> _Exercise aim_: Return the data word for word. Pictures are to be omitted.

▬▬▬

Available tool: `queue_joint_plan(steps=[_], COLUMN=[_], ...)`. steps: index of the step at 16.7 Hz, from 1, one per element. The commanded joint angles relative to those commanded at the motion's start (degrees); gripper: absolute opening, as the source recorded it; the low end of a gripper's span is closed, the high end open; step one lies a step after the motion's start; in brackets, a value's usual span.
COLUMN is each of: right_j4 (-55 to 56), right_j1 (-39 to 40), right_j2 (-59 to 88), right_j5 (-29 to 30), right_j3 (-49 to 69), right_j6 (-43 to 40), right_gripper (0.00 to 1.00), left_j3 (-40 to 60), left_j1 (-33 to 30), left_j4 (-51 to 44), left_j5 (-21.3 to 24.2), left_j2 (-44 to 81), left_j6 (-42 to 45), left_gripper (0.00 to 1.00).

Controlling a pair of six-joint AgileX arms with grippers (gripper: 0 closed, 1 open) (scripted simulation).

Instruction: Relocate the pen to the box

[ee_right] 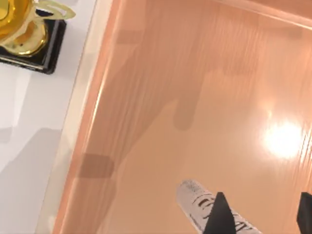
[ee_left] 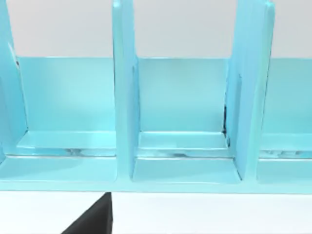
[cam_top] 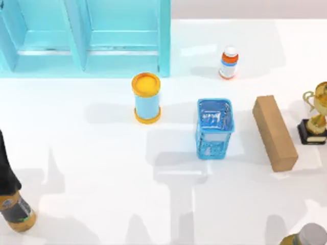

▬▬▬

> _Exercise response_:
Available tool: `queue_joint_plan(steps=[_], COLUMN=[_], ...)`. steps: index of the step at 16.7 Hz, from 1, one per element. The commanded joint angles relative to those commanded at the motion's start (degrees); gripper: absolute opening, as the source recorded it; the low end of a gripper's span is closed, the high end open; step one lies a step after the motion's start; in brackets, a value's usual span.
COLUMN is each of: right_j4 (-55 to 56), right_j1 (-39 to 40), right_j2 (-59 to 88), right_j5 (-29 to 30), right_j3 (-49 to 69), right_j6 (-43 to 40), right_gripper (0.00 to 1.00), left_j3 (-40 to 60), left_j1 (-33 to 30), left_j4 (-51 to 44), left_j5 (-21.3 to 24.2), left_j2 (-44 to 81), left_j6 (-42 to 45), left_gripper (0.00 to 1.00).

Controlling a pair of six-joint AgileX arms with grippers (gripper: 0 closed, 1 open) (scripted simulation).

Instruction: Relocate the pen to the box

[ee_right] 
[ee_left] 
[cam_top] 

What came before makes up the full response.